*PROBLEM:* Quote the whole listing word for word, please.

*DATA:*
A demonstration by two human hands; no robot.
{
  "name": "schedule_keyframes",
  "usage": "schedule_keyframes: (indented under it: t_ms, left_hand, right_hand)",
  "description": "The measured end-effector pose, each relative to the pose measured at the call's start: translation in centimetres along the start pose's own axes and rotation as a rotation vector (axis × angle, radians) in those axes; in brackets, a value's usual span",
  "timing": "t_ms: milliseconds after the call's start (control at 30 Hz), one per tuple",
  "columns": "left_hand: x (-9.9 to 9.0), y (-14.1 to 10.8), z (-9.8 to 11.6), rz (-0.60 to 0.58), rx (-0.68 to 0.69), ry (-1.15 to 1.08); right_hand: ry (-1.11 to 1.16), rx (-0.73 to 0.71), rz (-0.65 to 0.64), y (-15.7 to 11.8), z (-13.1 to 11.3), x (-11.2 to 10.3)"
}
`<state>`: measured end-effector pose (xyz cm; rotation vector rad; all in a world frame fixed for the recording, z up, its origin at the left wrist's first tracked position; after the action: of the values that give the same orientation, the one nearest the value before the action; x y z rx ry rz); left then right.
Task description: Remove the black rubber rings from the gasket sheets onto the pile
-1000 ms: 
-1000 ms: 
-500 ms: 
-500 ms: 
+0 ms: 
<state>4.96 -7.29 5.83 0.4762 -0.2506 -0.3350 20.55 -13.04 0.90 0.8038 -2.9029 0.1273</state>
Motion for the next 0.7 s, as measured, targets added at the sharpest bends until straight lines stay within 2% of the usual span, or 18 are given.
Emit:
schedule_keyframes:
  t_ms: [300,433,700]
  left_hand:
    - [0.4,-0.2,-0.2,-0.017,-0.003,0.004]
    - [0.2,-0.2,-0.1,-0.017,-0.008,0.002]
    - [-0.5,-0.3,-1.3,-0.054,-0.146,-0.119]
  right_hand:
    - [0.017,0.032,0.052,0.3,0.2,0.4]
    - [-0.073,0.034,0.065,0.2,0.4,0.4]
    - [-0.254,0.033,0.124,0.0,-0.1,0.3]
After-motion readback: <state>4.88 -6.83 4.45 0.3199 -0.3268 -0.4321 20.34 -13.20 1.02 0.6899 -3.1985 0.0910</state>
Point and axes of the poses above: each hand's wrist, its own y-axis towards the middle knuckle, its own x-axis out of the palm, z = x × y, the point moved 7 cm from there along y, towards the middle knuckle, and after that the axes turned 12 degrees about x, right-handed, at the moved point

*SOLVED EXERCISE:*
A demonstration by two human hands; no robot.
{
  "name": "schedule_keyframes",
  "usage": "schedule_keyframes: (indented under it: t_ms, left_hand, right_hand)",
  "description": "The measured end-effector pose, each relative to the pose measured at the call's start: translation in centimetres along the start pose's own axes and rotation as a rotation vector (axis × angle, radians) in those axes; in brackets, a value's usual span",
  "timing": "t_ms: milliseconds after the call's start (control at 30 Hz), one per tuple",
  "columns": "left_hand: x (-9.9 to 9.0), y (-14.1 to 10.8), z (-9.8 to 11.6), rz (-0.60 to 0.58), rx (-0.68 to 0.69), ry (-1.15 to 1.08); right_hand: ry (-1.11 to 1.16), rx (-0.73 to 0.71), rz (-0.65 to 0.64), y (-15.7 to 11.8), z (-13.1 to 11.3), x (-11.2 to 10.3)"
}
`<state>`: measured end-effector pose (xyz cm; rotation vector rad; all in a world frame fixed for the recording, z up, its origin at the left wrist's first tracked position; after the action: of the values that give the same orientation, the one nearest the value before the action; x y z rx ry rz); left then right.
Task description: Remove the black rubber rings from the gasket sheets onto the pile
-1000 ms: 
-1000 ms: 
-500 ms: 
-500 ms: 
+0 ms: 
<state>4.96 -7.29 5.83 0.4762 -0.2506 -0.3350 20.55 -13.04 0.90 0.8038 -2.9029 0.1273</state>
Motion for the next 0.7 s, as measured, targets added at the sharpest bends until straight lines stay within 2% of the usual span, or 18 are given.
Emit:
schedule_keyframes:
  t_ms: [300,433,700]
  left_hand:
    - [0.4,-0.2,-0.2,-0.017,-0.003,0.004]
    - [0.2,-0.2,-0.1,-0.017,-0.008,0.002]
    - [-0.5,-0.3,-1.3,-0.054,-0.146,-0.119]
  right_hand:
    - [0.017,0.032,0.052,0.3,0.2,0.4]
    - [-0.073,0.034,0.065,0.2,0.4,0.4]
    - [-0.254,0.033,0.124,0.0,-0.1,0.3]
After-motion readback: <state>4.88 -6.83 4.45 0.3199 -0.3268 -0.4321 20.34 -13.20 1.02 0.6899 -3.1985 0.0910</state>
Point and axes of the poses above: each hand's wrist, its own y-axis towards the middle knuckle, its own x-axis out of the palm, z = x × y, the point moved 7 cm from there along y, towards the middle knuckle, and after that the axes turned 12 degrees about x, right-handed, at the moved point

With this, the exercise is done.